Go through the data and copy each line where the word "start" shows up.

> _DATASET CONTENT_

━━━━━━━━━━━━━━━━━━━━

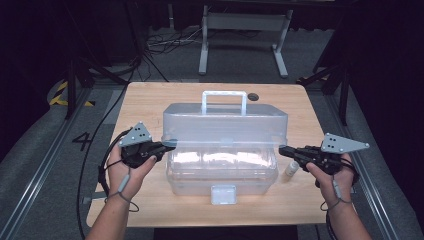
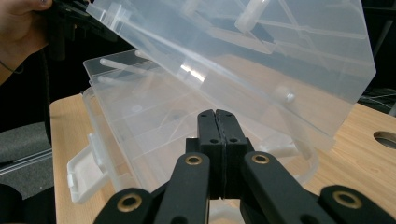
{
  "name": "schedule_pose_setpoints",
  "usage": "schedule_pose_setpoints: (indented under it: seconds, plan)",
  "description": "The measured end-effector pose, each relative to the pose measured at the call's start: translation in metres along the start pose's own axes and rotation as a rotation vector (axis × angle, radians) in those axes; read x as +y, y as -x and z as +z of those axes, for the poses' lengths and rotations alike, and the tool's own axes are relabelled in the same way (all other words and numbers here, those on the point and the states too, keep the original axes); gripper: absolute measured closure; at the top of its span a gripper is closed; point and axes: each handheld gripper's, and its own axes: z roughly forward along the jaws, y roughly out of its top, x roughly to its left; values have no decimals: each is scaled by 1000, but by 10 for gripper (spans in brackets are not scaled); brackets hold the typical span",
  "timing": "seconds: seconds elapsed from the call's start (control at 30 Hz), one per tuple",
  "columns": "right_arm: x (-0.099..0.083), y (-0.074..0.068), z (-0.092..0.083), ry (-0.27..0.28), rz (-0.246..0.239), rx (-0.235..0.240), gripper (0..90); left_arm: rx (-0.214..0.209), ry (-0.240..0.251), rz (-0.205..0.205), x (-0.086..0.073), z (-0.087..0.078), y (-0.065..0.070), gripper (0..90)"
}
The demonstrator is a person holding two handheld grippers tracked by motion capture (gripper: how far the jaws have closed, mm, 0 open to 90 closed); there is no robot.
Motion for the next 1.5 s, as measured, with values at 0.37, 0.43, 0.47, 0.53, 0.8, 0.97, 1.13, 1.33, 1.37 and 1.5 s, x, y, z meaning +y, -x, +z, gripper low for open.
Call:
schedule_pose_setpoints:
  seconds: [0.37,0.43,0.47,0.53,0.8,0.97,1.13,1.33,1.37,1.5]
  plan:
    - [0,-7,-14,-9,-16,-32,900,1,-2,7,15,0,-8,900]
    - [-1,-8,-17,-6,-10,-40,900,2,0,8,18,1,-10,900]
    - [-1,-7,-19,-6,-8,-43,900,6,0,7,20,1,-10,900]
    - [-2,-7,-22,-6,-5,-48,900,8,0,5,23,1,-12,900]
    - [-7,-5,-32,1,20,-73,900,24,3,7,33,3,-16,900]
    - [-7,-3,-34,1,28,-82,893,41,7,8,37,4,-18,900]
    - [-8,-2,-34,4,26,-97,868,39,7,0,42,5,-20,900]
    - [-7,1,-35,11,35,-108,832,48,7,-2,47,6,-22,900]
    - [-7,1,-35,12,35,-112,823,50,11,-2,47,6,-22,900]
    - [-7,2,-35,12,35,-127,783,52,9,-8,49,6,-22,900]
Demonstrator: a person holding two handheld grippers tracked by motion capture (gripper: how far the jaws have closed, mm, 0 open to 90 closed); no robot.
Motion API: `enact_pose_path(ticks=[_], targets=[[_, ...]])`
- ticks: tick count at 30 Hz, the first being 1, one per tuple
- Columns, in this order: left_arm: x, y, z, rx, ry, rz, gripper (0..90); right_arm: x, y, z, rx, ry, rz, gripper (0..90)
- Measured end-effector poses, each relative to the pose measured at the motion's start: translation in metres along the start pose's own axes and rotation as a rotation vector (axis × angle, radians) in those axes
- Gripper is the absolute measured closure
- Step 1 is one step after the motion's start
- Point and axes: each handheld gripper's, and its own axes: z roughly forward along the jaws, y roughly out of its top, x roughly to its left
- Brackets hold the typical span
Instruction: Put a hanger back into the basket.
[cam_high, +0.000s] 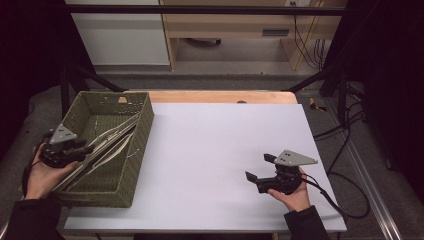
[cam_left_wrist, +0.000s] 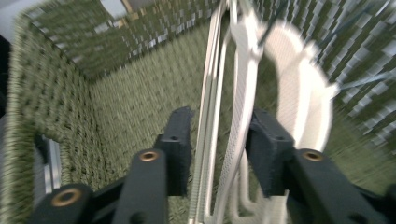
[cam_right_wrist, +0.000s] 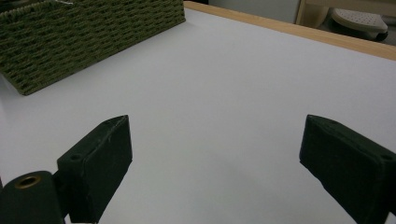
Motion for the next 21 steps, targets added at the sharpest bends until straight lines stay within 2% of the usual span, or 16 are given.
enact_pose_path(ticks=[3,5,6,8,10,12,17,21], targets=[[-0.002,0.002,-0.015,-0.085,0.014,-0.044,52.7,0.000,0.000,0.000,0.001,0.002,-0.002,10.1],[-0.005,0.004,-0.024,-0.150,0.025,-0.067,51.2,0.001,0.000,0.000,-0.002,0.002,0.002,10.1],[-0.007,0.006,-0.027,-0.193,0.026,-0.093,51.4,0.001,0.001,0.000,-0.007,0.001,0.002,10.1],[-0.011,0.012,-0.031,-0.249,0.026,-0.118,58.9,0.000,0.001,0.000,-0.009,0.000,0.002,10.1],[-0.017,0.019,-0.033,-0.275,0.044,-0.118,64.8,0.001,0.001,-0.001,-0.009,0.001,0.000,10.1],[-0.024,0.025,-0.033,-0.311,0.036,-0.136,69.7,0.001,0.001,-0.001,-0.009,0.000,0.000,10.1],[-0.035,0.042,-0.027,-0.336,0.059,-0.123,85.3,0.001,0.001,0.000,-0.008,0.004,-0.009,10.2],[-0.037,0.054,-0.009,-0.301,0.036,-0.111,89.7,0.002,0.000,0.000,-0.005,0.005,-0.005,10.3]])
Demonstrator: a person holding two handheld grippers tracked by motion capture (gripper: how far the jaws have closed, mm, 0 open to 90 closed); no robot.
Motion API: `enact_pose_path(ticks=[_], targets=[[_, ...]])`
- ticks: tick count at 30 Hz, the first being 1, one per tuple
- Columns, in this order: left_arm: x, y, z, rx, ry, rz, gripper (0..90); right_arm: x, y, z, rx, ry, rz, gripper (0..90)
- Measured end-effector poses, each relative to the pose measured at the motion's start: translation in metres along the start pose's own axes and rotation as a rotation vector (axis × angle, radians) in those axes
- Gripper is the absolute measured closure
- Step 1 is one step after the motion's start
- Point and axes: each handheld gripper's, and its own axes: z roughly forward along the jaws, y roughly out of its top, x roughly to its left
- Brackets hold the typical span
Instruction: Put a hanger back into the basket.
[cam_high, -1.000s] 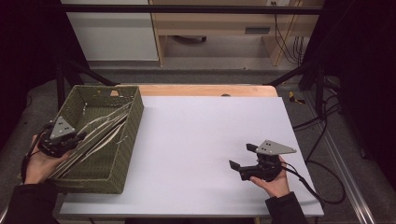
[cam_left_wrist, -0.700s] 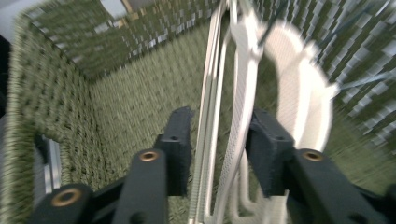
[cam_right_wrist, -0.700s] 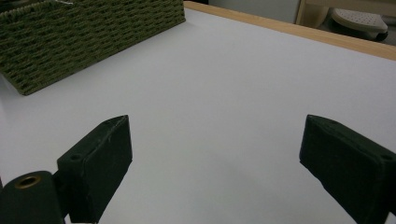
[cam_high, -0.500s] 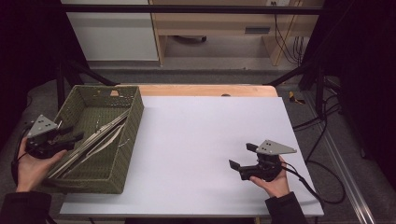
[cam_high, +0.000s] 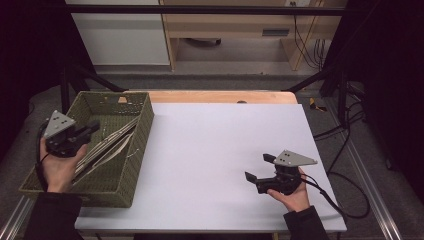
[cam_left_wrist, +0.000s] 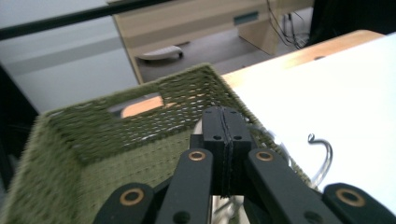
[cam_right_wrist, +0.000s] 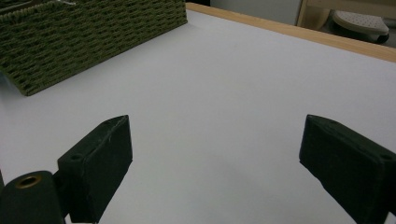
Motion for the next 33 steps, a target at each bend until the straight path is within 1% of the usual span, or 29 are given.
enact_pose_path(ticks=[1,3,5,7,9,11,12,13,14,15,17,18,19,20,21,22,24,25,28,31,32,33], targets=[[-0.002,0.001,0.004,0.010,-0.012,0.008,89.8,0.000,0.000,0.000,0.000,0.000,-0.001,10.3],[-0.007,0.002,0.011,0.018,-0.043,0.041,89.9,0.000,0.000,0.000,-0.001,0.000,-0.003,10.3],[-0.013,0.003,0.014,0.026,-0.051,0.070,89.9,0.000,0.000,-0.001,0.000,0.001,-0.003,10.3],[-0.015,0.003,0.014,0.029,-0.060,0.082,89.9,0.000,0.000,-0.001,0.000,0.002,-0.006,10.3],[-0.015,0.004,0.009,0.023,-0.031,0.090,89.9,0.000,0.000,-0.001,-0.001,-0.002,-0.005,10.3],[-0.012,0.005,0.000,-0.014,0.014,0.057,88.4,0.000,0.000,-0.002,-0.002,-0.003,-0.003,10.3],[-0.011,0.005,-0.007,-0.043,0.019,0.032,85.6,0.000,0.000,-0.002,-0.002,-0.003,-0.004,10.2],[-0.010,0.005,-0.014,-0.069,0.011,0.010,84.8,0.000,0.000,-0.002,-0.001,-0.004,-0.006,10.2],[-0.012,0.004,-0.021,-0.100,0.001,-0.009,82.4,0.000,0.000,-0.002,-0.001,-0.006,-0.008,10.0],[-0.015,0.004,-0.029,-0.127,-0.015,-0.015,78.8,0.000,0.000,-0.002,-0.001,-0.008,-0.006,9.7],[-0.024,0.001,-0.041,-0.164,-0.049,-0.027,71.6,0.000,0.000,-0.002,-0.011,-0.012,-0.006,8.9],[-0.029,0.000,-0.047,-0.181,-0.071,-0.032,66.2,-0.001,-0.001,-0.003,-0.016,-0.010,-0.008,8.1],[-0.035,-0.002,-0.050,-0.198,-0.097,-0.036,60.8,-0.001,-0.001,-0.003,-0.024,-0.018,-0.002,7.0],[-0.041,-0.004,-0.053,-0.209,-0.119,-0.044,54.8,-0.001,-0.001,-0.004,-0.033,-0.020,-0.002,6.3],[-0.049,-0.006,-0.056,-0.215,-0.153,-0.044,48.3,-0.001,-0.001,-0.005,-0.040,-0.021,-0.004,6.1],[-0.054,-0.006,-0.056,-0.221,-0.173,-0.047,42.0,-0.001,0.000,-0.007,-0.052,-0.025,-0.007,5.8],[-0.070,-0.009,-0.054,-0.212,-0.205,-0.028,31.3,-0.001,0.000,-0.010,-0.074,-0.031,-0.008,5.8],[-0.076,-0.010,-0.053,-0.208,-0.223,-0.030,27.0,-0.001,0.000,-0.012,-0.087,-0.034,-0.005,5.7],[-0.099,-0.016,-0.043,-0.176,-0.269,-0.037,18.6,-0.001,0.001,-0.016,-0.109,-0.041,-0.002,5.6],[-0.113,-0.023,-0.034,-0.145,-0.306,-0.035,16.1,-0.002,0.001,-0.021,-0.120,-0.047,0.003,5.6],[-0.117,-0.026,-0.031,-0.132,-0.315,-0.026,15.5,-0.003,0.000,-0.023,-0.123,-0.051,0.005,5.6],[-0.121,-0.028,-0.030,-0.121,-0.311,-0.012,15.4,-0.004,0.000,-0.025,-0.123,-0.052,0.008,5.6]])
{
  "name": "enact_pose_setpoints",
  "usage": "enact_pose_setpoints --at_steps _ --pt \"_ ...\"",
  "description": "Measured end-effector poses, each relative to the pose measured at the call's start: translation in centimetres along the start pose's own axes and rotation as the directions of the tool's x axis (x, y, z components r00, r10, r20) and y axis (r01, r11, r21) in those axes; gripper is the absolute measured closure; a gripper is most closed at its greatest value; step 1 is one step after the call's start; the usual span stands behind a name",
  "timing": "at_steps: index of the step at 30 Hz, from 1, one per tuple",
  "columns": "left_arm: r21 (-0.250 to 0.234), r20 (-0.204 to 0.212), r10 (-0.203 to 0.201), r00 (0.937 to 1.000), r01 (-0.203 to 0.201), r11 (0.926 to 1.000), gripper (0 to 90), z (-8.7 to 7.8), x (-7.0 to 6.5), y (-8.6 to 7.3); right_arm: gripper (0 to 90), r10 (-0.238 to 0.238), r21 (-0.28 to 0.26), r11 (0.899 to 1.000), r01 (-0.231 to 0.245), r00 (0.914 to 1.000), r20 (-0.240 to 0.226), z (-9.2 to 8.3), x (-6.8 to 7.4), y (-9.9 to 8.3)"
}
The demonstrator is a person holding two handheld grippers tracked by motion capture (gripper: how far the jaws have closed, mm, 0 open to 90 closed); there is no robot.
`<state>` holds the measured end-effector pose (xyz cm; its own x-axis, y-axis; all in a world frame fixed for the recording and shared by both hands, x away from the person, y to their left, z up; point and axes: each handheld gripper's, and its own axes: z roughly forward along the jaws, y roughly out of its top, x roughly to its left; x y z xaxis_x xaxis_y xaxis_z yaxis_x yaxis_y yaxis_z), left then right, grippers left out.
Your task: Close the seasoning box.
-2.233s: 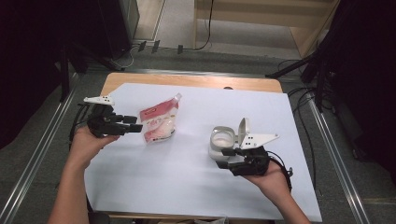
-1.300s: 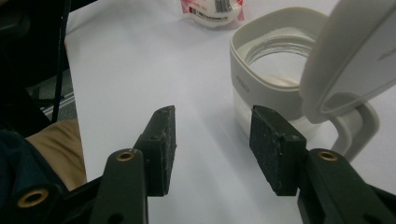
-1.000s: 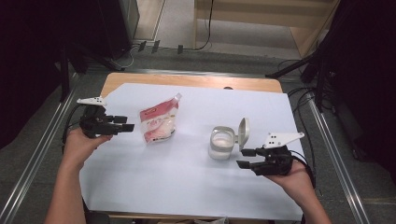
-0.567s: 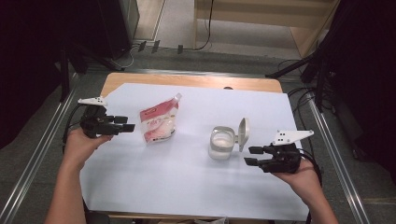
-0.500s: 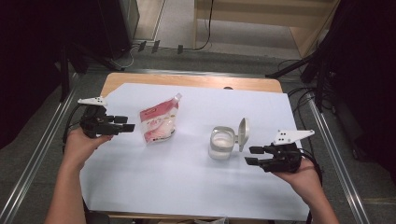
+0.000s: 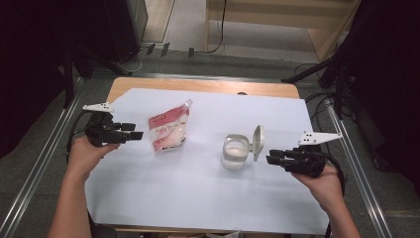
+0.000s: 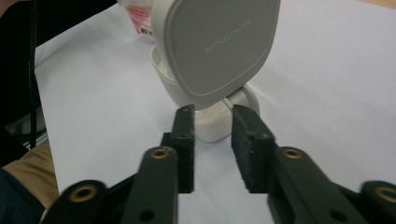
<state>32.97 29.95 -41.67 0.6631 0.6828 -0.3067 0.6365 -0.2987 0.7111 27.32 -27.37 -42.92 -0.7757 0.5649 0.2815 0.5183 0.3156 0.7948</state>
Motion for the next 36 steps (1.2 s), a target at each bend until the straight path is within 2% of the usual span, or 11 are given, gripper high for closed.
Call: enact_pose_setpoints --at_steps 5,7,9,15,17,20,28,31,34,36 --pt "-0.002 0.001 -0.006 1.0000 0.006 1.0000 40.4 0.1 0.0 0.0 85.3 -0.005 0.002 1.000 0.005 0.9997 0.023 0.0 0.2 0.5" --pt "0.006 -0.007 -0.001 1.0000 0.001 1.0000 40.4 0.2 -0.1 0.1 87.9 -0.011 0.004 1.000 0.011 0.9993 0.035 0.1 0.3 0.6" --pt "0.007 0.005 -0.003 1.0000 0.003 1.0000 40.4 0.3 -0.1 0.1 89.9 -0.002 -0.004 1.000 0.002 0.9989 0.046 0.3 0.1 0.8" --pt "0.014 0.002 -0.002 1.0000 0.002 0.9999 40.5 0.5 -0.1 0.1 90.0 0.056 -0.038 0.998 -0.053 0.9964 0.064 0.9 -0.8 1.3" --pt "0.014 -0.002 0.001 1.0000 -0.001 0.9999 40.6 0.6 -0.1 0.1 90.0 0.072 -0.046 0.997 -0.069 0.9959 0.056 1.2 -1.0 1.5" --pt "0.025 -0.003 0.003 1.0000 -0.003 0.9997 41.1 0.7 -0.2 0.1 90.0 0.074 -0.033 0.997 -0.071 0.9940 0.081 2.0 -1.2 2.1" --pt "0.013 -0.006 0.002 1.0000 -0.002 0.9999 41.0 0.5 -0.2 0.1 90.0 0.084 -0.029 0.996 -0.082 0.9937 0.074 3.5 -1.9 3.2" --pt "0.005 -0.001 -0.010 0.9999 0.010 0.9999 41.1 0.5 -0.1 0.1 90.0 0.085 -0.026 0.996 -0.083 0.9933 0.078 3.7 -1.8 3.2" --pt "-0.003 0.006 -0.004 1.0000 0.004 1.0000 41.1 0.5 -0.2 0.1 90.0 0.084 -0.032 0.996 -0.082 0.9938 0.073 3.8 -1.6 3.2" --pt "0.001 -0.006 0.002 1.0000 -0.002 1.0000 41.1 0.4 -0.2 0.2 90.0 0.080 -0.033 0.996 -0.078 0.9945 0.067 3.9 -1.4 3.2"
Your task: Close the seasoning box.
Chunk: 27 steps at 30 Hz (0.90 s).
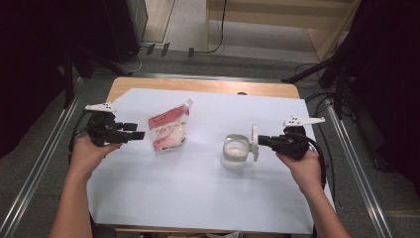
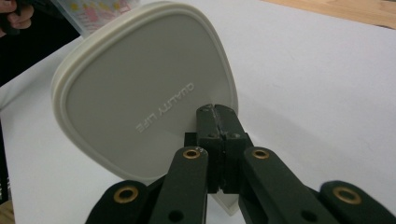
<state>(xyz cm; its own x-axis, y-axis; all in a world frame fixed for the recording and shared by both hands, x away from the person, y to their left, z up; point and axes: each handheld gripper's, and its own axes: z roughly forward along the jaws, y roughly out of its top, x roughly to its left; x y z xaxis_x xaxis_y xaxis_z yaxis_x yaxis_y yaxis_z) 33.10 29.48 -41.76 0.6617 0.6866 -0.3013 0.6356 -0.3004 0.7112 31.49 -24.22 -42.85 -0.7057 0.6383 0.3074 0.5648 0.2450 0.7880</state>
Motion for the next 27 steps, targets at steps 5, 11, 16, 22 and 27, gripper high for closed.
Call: enact_pose_setpoints --at_steps 5,11,16,22,27 --pt "-0.006 0.010 -0.001 1.0000 0.001 1.0000 41.0 0.1 0.1 0.0 90.0 -0.001 0.001 1.000 0.001 1.0000 -0.007 0.3 0.7 0.1" --pt "-0.001 0.003 0.003 1.0000 -0.003 1.0000 40.7 0.2 0.1 0.0 85.3 -0.028 -0.005 1.000 0.028 0.9996 -0.006 0.3 1.1 0.3" --pt "0.005 0.010 -0.004 0.9999 0.004 1.0000 40.6 0.3 0.1 0.0 78.3 -0.030 -0.010 0.999 0.030 0.9995 0.009 0.1 0.8 0.3" --pt "-0.001 0.004 -0.001 1.0000 0.001 1.0000 40.5 0.3 0.0 0.1 64.8 -0.018 -0.030 0.999 0.019 0.9995 0.028 -0.5 0.1 0.1" --pt "-0.006 0.006 0.002 1.0000 -0.002 1.0000 40.4 0.1 0.1 0.0 58.3 -0.022 -0.056 0.998 0.025 0.9984 0.053 -1.1 -0.5 -0.3"
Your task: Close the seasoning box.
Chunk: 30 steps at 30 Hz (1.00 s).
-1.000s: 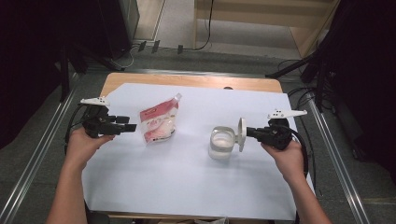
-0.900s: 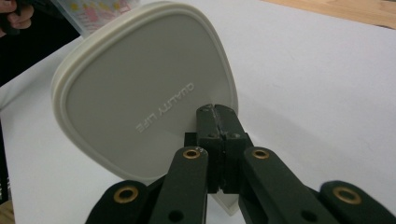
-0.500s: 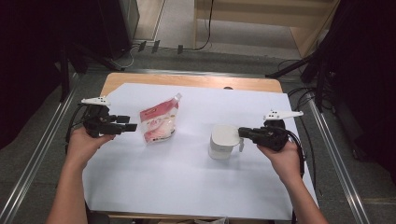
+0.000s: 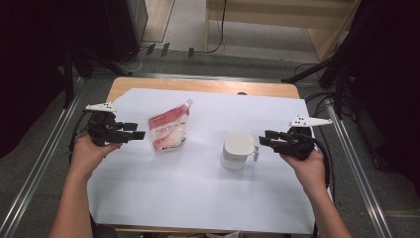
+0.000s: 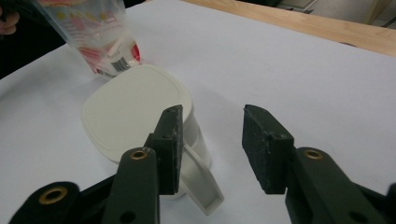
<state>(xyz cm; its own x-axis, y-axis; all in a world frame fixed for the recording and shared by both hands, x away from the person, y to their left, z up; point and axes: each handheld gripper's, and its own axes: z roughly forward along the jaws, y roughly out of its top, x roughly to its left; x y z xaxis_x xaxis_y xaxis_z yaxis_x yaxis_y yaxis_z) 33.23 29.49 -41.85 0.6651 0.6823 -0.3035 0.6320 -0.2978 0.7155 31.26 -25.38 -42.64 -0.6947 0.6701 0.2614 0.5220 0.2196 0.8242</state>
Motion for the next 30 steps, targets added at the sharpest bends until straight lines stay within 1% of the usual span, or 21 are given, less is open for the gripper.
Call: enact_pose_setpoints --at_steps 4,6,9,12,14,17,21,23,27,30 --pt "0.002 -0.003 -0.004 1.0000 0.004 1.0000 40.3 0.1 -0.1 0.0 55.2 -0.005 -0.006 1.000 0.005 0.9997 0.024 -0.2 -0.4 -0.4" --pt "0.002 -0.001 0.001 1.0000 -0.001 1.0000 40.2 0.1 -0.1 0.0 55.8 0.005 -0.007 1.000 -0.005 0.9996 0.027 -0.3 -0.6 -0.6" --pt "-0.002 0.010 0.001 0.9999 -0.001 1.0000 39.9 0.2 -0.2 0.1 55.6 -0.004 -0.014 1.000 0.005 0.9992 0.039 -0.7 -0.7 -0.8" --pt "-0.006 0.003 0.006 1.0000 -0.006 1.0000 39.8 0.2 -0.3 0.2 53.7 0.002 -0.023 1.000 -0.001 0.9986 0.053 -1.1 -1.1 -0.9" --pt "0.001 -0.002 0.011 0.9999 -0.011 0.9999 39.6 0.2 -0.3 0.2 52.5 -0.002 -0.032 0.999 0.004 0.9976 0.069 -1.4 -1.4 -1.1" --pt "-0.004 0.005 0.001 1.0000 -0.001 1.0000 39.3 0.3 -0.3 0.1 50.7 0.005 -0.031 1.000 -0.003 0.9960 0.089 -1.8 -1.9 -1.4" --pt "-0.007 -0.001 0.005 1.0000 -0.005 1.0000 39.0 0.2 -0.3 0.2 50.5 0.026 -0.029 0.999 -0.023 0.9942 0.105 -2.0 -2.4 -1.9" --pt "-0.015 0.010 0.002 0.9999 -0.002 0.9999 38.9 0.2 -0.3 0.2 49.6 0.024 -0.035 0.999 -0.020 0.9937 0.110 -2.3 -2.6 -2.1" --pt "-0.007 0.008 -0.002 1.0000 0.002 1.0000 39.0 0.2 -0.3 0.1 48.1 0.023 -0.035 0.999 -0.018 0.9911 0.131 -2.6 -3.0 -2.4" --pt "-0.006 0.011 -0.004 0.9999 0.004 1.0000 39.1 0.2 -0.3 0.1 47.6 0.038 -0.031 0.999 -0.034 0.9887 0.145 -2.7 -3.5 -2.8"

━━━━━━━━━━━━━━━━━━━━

> _RESPONSE BELOW_
  "description": "The measured end-effector pose, each relative to the pose measured at the call's start: translation in metres along the start pose's own axes and rotation as a rotation vector (axis × angle, radians) in those axes; read x as +y, y as -x and z as +z of those axes, for the poses' lengths and rotations alike, and the tool's own axes are relabelled in the same way (all other words and numbers here, those on the point and the states too, keep the original axes); gripper: absolute measured closure; at the top of its span a gripper is closed; point and axes: each handheld gripper's, and its own axes: z roughly forward along the jaws, y roughly out of its top, x roughly to its left; values have no decimals: each is scaled by 1000, but by 10 for gripper (spans in brackets are not scaled); brackets hold the typical span",
  "timing": "seconds: seconds elapsed from the call's start (control at 30 Hz), one per tuple",
- Measured end-effector poses, each relative to the pose measured at the motion's start: translation in metres along the start pose's own axes and rotation as a rotation vector (axis × angle, radians) in those axes
- Step 1 is one step after the motion's start
- Measured end-effector poses, each relative to the pose measured at the motion's start: translation in metres along the start pose's own axes and rotation as a rotation vector (axis × angle, radians) in those axes
- Step 1 is one step after the motion's start
  "description": "Measured end-effector poses, each relative to the pose measured at the call's start: translation in centimetres along the start pose's own axes and rotation as the directions of the tool's x axis (x, y, z components r00, r10, r20) and y axis (r01, r11, r21) in those axes; gripper is the absolute measured closure; a gripper is most closed at its greatest value; step 1 is one step after the call's start; the usual span stands behind a name",

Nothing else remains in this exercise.